Freycinet's charts reveal not the faintest trace of the fresh discoveries
which Flinders had achieved around east and north-east Australia, nor do
they in any particular indicate that their manifold serious imperfections
had been corrected by reference to Flinders' superb charts. In short, the
French work, though beautifully engraved and printed, was, in a
geographical sense, for the most part too poor to justify the suspicion
that Freycinet received aid from the drawings of the persevering captain
of the Investigator.
The circumstances attending the imprisonment of Flinders, and the
precipitate haste with which Freycinet's work was pushed forward,
undoubtedly furnished prima facie justification for the suspicion,
indignantly voiced by contemporary English writers, and which has been
hardened into a direct accusation since, that an act of plagiarism was
committed, dishonest in itself, and doubly guilty from the circumstances
in which it was performed. The Quarterly reviewer of 1817* pointed out
that the few charts in Freycinet's atlas "ARE VERY LIKE THOSE OF CAPTAIN
FLINDERS, ONLY MUCH INFERIOR IN POINT OF EXECUTION." (* Volume 17 pages
229 to 230; the italics are the reviewer's. The plagiarism legend--for
such it is--originated with this Quarterly article. The earliest
biographer of Flinders, in the Naval Chronicle 32 page 177, wrote very
strongly of General Decaen, considering that he was "worthy of his
Corsican master," and that his name "will be consigned to infamy as long
as mankind shall consider it honourable to promote science and civilised
to practise hospitality," but alleged no improper use of the charts. C.A.

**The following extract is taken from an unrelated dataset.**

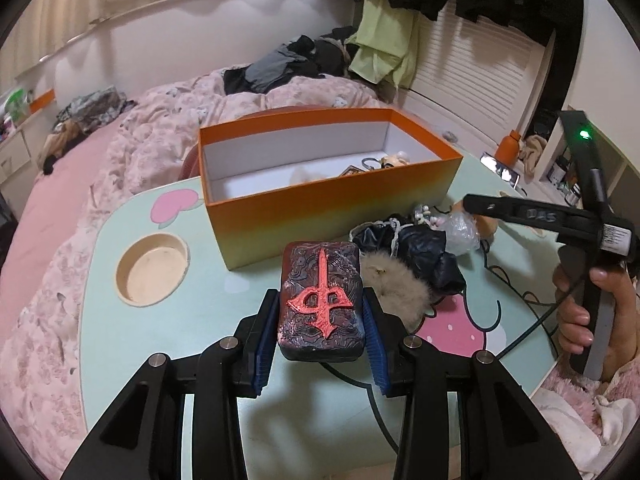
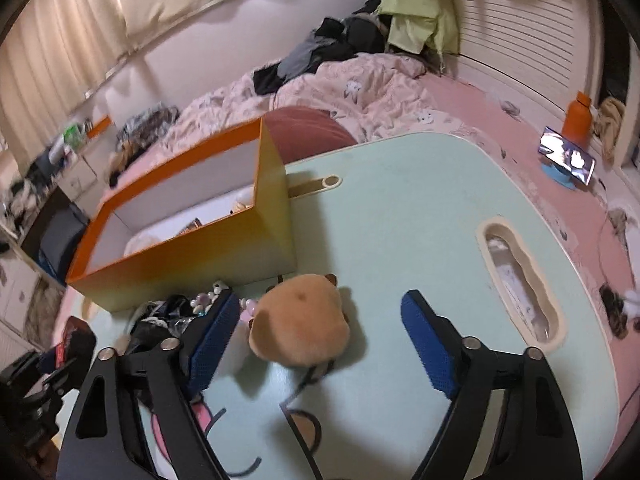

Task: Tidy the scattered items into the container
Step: 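Grasp the dark red-symbol case with the left tool while the right grasps the brown round plush, then drop the dark case into the box with the left tool while the right drops the brown plush in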

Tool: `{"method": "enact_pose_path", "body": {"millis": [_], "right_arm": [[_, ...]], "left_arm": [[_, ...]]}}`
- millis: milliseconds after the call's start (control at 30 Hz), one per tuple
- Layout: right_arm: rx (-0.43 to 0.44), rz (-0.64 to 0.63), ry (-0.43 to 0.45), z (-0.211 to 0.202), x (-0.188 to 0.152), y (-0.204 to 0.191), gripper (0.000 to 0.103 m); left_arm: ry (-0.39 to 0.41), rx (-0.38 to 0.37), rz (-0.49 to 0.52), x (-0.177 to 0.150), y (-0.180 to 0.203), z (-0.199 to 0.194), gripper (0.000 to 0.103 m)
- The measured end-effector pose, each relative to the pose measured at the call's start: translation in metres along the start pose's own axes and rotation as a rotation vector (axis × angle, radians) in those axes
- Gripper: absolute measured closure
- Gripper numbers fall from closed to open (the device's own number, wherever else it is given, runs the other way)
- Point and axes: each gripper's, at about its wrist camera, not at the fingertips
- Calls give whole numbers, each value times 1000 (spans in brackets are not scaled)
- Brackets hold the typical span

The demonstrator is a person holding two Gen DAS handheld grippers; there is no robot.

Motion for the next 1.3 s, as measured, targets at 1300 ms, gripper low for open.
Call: {"method": "enact_pose_path", "body": {"millis": [1300], "right_arm": [[107, -126, 98, -1, 65, -76, 53]], "left_arm": [[66, 61, -160, 105, -31, 49, 32]]}}
Point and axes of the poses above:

Walckenaer, who wrote the excellent life of Flinders in the Biographie
Universelle, published in 1856, said that the French Government was
"inexcusable d'avoir retenu Flinders en captivite," but denied that his
charts were improperly used, and promised that when he came to write the
life of Peron in a succeeding volume, he would by an analysis of the
evidence refute the story. But Walckenaer died in 1852, before his
Flinders article was published, and the author of the article on Peron
did not carry out his predecessor's undertaking. It is to be presumed
that Walckenaer would have exhibited the facts set out above. Alfred de
Lacaze, in his article on Flinders in the Nouvelle Biographie Generale 17
932, wrote that the excuses given for the imprisonment of Flinders formed
"pauvres pretextes"; but declared that the seals put on Flinders' papers
in Mauritius were "loyalement respecte pendant les six ans que dura la
captivite du navigateur anglais." That was true. It is a pleasure to
acknowledge that all the references to Flinders which the author has seen
in French works unanimously and strongly condemn the treatment of him,
and do ample justice to his splendid qualities.) They are very like in
one respect, namely, in the representation of Spencer's and St. Vincent's
Gulfs and Kangaroo Island. In other particulars, at all events as far as
relates to the Terre Napoleon coasts, the French charts are quite unlike
those of Flinders. But contemporaries--knowing that Flinders' charts had
been taken from him by Decaen, and that he had been held in captivity
until the French could finish their work, and then, comparing his charts
with Freycinet's, finding that parts of the coasts discovered by the
English captain were well represented on the French charts, while other
parts of the outline of Terra Australis were badly done or
inadequate--not unnaturally drew the inference that the well-drawn
sections were based upon drawings improperly acquired. If the chain of
evidence was not complete, the violent racial animosities then prevalent
moulded the missing links in the fervent heat of imagination.